§ Exercise prompt
Return every line from the records below that has the word "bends".

§ Dataset content
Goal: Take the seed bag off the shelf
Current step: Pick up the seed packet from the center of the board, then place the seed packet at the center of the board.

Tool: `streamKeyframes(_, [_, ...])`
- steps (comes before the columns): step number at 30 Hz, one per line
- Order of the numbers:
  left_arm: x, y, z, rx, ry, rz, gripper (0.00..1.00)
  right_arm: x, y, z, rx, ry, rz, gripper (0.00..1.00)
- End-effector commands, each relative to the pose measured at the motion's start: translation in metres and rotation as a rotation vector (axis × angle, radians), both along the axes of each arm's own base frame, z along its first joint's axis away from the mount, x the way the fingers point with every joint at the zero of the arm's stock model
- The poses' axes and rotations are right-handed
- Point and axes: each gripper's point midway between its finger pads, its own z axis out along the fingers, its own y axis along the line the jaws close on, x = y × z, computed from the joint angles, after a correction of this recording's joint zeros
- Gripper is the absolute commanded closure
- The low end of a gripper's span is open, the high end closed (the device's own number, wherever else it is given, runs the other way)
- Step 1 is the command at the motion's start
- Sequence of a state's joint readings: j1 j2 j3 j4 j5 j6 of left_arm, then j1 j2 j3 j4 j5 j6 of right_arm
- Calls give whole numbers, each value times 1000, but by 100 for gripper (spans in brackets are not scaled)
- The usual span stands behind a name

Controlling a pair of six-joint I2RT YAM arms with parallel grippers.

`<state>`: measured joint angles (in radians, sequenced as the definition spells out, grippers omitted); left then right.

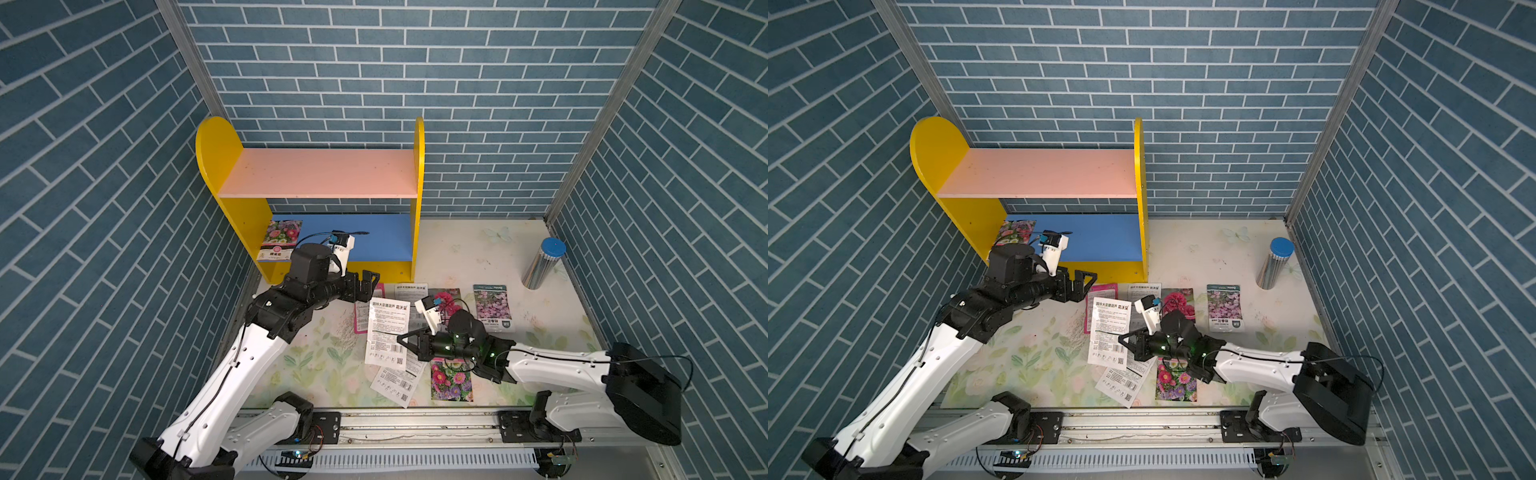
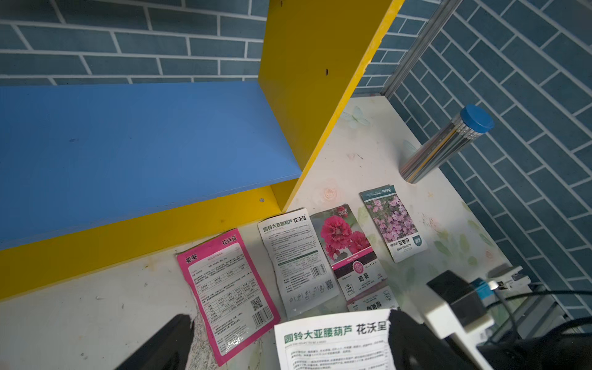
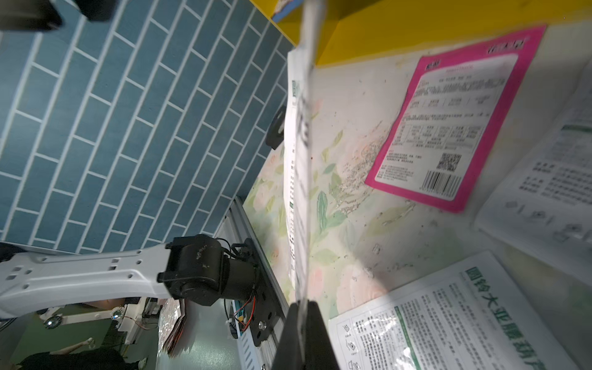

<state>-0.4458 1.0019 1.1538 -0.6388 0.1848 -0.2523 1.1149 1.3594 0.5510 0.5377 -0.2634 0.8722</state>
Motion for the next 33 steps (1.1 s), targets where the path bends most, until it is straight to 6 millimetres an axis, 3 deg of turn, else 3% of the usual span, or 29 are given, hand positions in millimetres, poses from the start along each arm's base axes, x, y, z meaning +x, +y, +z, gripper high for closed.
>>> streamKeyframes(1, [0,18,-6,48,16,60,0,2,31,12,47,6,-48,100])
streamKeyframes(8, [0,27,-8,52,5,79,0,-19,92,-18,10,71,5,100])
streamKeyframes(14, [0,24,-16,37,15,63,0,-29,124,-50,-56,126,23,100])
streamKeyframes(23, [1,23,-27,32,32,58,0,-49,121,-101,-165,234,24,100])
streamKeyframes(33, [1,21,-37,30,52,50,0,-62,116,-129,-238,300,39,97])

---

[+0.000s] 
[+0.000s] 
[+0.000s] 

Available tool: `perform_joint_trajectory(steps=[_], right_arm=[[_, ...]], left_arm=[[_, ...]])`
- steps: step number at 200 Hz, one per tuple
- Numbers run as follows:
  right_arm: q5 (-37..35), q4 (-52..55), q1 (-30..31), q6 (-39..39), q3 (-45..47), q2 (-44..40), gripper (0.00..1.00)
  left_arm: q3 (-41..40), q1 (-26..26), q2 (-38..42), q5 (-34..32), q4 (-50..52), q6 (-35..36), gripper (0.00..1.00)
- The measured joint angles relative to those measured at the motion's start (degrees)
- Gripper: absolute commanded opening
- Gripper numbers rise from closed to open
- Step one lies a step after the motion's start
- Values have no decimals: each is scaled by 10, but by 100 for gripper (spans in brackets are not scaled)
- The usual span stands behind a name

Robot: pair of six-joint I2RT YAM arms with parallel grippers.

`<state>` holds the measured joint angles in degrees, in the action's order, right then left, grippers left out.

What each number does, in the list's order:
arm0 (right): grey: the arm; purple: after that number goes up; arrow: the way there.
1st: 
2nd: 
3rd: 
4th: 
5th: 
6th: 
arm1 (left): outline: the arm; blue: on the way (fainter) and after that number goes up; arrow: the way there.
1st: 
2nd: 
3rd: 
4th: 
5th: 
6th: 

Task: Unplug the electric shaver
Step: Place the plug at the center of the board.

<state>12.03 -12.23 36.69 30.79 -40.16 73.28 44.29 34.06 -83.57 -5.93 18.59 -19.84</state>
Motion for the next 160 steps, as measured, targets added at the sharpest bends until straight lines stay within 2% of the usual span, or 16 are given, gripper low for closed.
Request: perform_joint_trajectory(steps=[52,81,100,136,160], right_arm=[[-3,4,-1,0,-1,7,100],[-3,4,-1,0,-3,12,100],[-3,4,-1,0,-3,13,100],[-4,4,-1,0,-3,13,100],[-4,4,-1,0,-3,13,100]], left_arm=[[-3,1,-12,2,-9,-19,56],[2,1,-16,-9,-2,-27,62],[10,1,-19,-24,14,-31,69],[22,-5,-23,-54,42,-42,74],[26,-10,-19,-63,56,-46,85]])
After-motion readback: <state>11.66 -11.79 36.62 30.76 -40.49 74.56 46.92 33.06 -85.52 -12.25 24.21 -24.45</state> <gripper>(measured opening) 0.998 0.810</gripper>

§ Exercise result
Motion for the next 33 steps (1.1 s), targets where the path bends most, until it is straight to 6 millimetres an axis, 3 deg of turn, else 3% of the usual span, or 29 are given, hand positions in millimetres, poses from the start along each arm's base axes, x, y, z meaning +x, +y, +z, gripper high for closed.
Motion for the next 160 steps, as measured, targets added at the sharpest bends until straight lines stay within 2% of the usual span, or 16 are given, gripper low for closed.

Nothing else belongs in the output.